* _Collected material_
========

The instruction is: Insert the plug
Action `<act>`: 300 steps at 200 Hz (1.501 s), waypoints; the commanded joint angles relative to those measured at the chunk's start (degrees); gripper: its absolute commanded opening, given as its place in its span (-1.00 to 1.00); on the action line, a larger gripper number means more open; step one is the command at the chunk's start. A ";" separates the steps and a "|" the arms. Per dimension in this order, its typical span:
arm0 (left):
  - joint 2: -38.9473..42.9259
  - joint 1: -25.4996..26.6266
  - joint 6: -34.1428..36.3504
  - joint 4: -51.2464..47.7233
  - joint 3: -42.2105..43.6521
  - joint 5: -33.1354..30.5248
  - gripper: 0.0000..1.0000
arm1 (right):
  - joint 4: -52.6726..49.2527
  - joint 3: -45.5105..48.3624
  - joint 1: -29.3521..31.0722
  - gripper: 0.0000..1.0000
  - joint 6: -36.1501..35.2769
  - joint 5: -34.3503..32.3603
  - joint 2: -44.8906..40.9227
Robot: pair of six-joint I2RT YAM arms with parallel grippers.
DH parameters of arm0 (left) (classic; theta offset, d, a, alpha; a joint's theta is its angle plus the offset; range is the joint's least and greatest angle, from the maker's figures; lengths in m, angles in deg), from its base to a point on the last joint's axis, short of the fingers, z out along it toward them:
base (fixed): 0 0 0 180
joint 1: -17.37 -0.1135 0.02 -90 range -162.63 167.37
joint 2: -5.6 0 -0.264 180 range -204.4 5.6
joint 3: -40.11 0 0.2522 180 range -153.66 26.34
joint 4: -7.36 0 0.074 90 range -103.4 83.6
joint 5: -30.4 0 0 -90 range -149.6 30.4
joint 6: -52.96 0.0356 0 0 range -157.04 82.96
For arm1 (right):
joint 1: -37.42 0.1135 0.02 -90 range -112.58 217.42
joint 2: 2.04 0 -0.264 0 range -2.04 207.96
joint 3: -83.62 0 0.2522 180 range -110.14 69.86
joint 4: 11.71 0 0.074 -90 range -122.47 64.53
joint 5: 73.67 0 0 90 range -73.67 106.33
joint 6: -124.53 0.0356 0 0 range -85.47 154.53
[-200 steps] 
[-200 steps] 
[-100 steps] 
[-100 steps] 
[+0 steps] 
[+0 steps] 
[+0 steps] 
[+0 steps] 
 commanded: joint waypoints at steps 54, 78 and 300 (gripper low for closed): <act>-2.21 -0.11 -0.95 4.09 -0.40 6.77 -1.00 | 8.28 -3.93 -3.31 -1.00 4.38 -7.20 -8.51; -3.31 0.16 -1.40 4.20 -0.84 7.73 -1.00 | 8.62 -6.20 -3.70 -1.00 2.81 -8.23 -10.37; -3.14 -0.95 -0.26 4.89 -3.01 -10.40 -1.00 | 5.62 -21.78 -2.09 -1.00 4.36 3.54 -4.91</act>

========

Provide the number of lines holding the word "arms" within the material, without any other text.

* _Answer to this problem_
2